WORK ITEM ▸ Repeat the data that follows, word for word, without the images.

-- Opening Marker --

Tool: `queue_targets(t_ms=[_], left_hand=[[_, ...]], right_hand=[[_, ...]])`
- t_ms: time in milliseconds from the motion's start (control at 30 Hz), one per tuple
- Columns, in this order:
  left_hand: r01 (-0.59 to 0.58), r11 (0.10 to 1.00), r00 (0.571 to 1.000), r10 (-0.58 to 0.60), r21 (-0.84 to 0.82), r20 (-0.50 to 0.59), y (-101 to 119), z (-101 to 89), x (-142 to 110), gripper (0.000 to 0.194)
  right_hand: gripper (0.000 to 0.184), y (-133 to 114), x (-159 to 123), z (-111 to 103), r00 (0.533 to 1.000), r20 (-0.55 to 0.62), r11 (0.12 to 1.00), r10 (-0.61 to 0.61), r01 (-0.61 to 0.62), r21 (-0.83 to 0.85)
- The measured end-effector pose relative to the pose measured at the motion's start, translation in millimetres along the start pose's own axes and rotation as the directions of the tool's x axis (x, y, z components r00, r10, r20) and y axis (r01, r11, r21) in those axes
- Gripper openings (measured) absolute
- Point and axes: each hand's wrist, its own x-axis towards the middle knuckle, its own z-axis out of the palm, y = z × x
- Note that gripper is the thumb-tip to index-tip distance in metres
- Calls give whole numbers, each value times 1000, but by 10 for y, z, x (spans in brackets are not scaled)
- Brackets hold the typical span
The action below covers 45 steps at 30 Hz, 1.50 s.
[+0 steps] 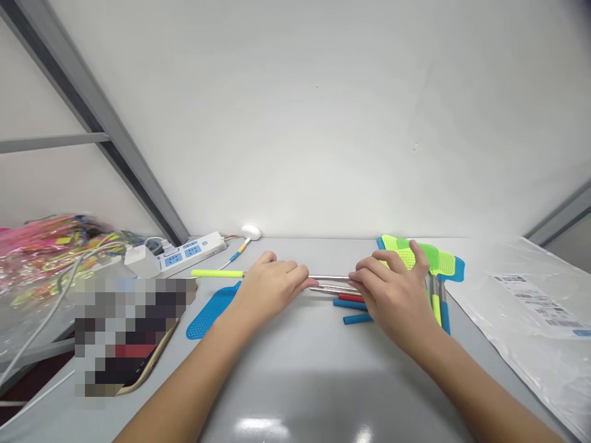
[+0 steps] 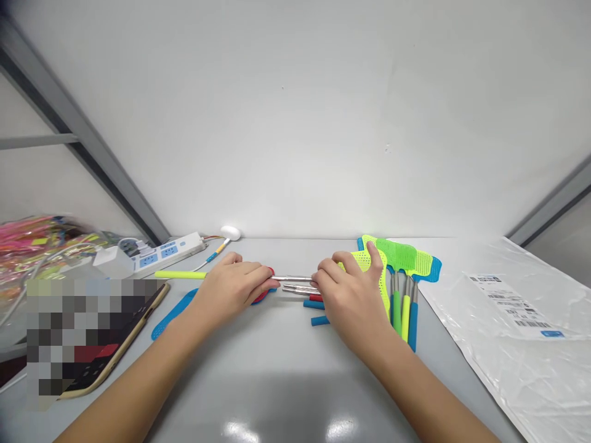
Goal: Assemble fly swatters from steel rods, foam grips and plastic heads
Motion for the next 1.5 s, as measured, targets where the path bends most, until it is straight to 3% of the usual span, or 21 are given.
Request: queue_targets(t_ms=[267,367,400,467,567,600,667,767,867,967,1067,1233,1500], left_hand=[[47,998,999,-46,-43,2,-170,0,-52,37],[42,999,999,-42,-33,-6,-187,-8,-62,35],[43,999,999,-43,-25,-5,-190,-15,-65,34],[58,998,998,-58,-3,-5,-201,-32,-75,32],[88,996,996,-88,25,-22,-229,-57,-98,31],[95,995,995,-94,28,-29,-236,-65,-105,30],[105,994,994,-104,30,-34,-231,-82,-112,30],[104,994,994,-103,36,-42,-153,-122,-93,29],[45,998,995,-42,41,-87,3,-181,-48,22],[18,997,987,-6,72,-159,153,-240,-8,16],[1,995,989,13,96,-148,228,-262,5,17],[-52,997,998,53,51,-21,249,-205,-15,13],[-79,997,997,79,8,-1,325,-165,-14,16]], right_hand=[[18,174,-29,12,999,-31,1000,-13,13,-11],[8,181,-27,42,1000,-20,1000,-20,20,5],[11,199,-20,40,1000,-23,1000,-10,11,7],[39,281,-5,11,996,-59,998,62,-61,12],[70,493,9,-72,939,-130,943,319,-302,138],[73,565,11,-103,899,-83,887,429,-402,229],[67,659,12,-159,796,146,696,587,-589,411],[51,623,31,-219,648,449,347,615,-734,584],[46,453,74,-253,594,520,112,614,-718,687],[47,327,105,-258,565,538,15,626,-698,716],[50,290,103,-231,548,547,-15,633,-698,716],[44,244,87,-176,570,618,10,541,-740,673],[42,153,117,-230,543,678,13,496,-785,620]])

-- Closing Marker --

SOLUTION FOR THIS TASK ▸
Tool: `queue_targets(t_ms=[_], left_hand=[[_, ...]], right_hand=[[_, ...]])`
- t_ms: time in milliseconds from the motion's start (control at 30 Hz), one per tuple
- Columns, in this order:
  left_hand: r01 (-0.59 to 0.58), r11 (0.10 to 1.00), r00 (0.571 to 1.000), r10 (-0.58 to 0.60), r21 (-0.84 to 0.82), r20 (-0.50 to 0.59), y (-101 to 119), z (-101 to 89), x (-142 to 110), gripper (0.000 to 0.194)
  right_hand: gripper (0.000 to 0.184), y (-133 to 114), x (-159 to 123), z (-111 to 103), r00 (0.533 to 1.000), r20 (-0.55 to 0.62), r11 (0.12 to 1.00), r10 (-0.61 to 0.61), r01 (-0.61 to 0.62), r21 (-0.83 to 0.85)
- The measured end-effector pose relative to the pose measured at the motion's start, translation in millimetres along the start pose's own axes and rotation as the directions of the tool's x axis (x, y, z components r00, r10, r20) and y axis (r01, r11, r21) in those axes
- Gripper openings (measured) absolute
- Point and axes: each hand's wrist, its own x-axis towards the middle knuckle, its own z-axis out of the palm, y = z × x
- Note that gripper is the thumb-tip to index-tip distance in metres
- Calls give whole numbers, each value times 1000, but by 10 for y, z, x (spans in brackets are not scaled)
- Brackets hold the typical span
The action below covers 45 steps at 30 Hz, 1.50 s.
[+0 steps] 
[+0 steps] 
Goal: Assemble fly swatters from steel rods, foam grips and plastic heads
Motion for the next 1.5 s, as measured, targets where the path bends most, until it is straight to 3% of the usual span, or 21 are given.
Request: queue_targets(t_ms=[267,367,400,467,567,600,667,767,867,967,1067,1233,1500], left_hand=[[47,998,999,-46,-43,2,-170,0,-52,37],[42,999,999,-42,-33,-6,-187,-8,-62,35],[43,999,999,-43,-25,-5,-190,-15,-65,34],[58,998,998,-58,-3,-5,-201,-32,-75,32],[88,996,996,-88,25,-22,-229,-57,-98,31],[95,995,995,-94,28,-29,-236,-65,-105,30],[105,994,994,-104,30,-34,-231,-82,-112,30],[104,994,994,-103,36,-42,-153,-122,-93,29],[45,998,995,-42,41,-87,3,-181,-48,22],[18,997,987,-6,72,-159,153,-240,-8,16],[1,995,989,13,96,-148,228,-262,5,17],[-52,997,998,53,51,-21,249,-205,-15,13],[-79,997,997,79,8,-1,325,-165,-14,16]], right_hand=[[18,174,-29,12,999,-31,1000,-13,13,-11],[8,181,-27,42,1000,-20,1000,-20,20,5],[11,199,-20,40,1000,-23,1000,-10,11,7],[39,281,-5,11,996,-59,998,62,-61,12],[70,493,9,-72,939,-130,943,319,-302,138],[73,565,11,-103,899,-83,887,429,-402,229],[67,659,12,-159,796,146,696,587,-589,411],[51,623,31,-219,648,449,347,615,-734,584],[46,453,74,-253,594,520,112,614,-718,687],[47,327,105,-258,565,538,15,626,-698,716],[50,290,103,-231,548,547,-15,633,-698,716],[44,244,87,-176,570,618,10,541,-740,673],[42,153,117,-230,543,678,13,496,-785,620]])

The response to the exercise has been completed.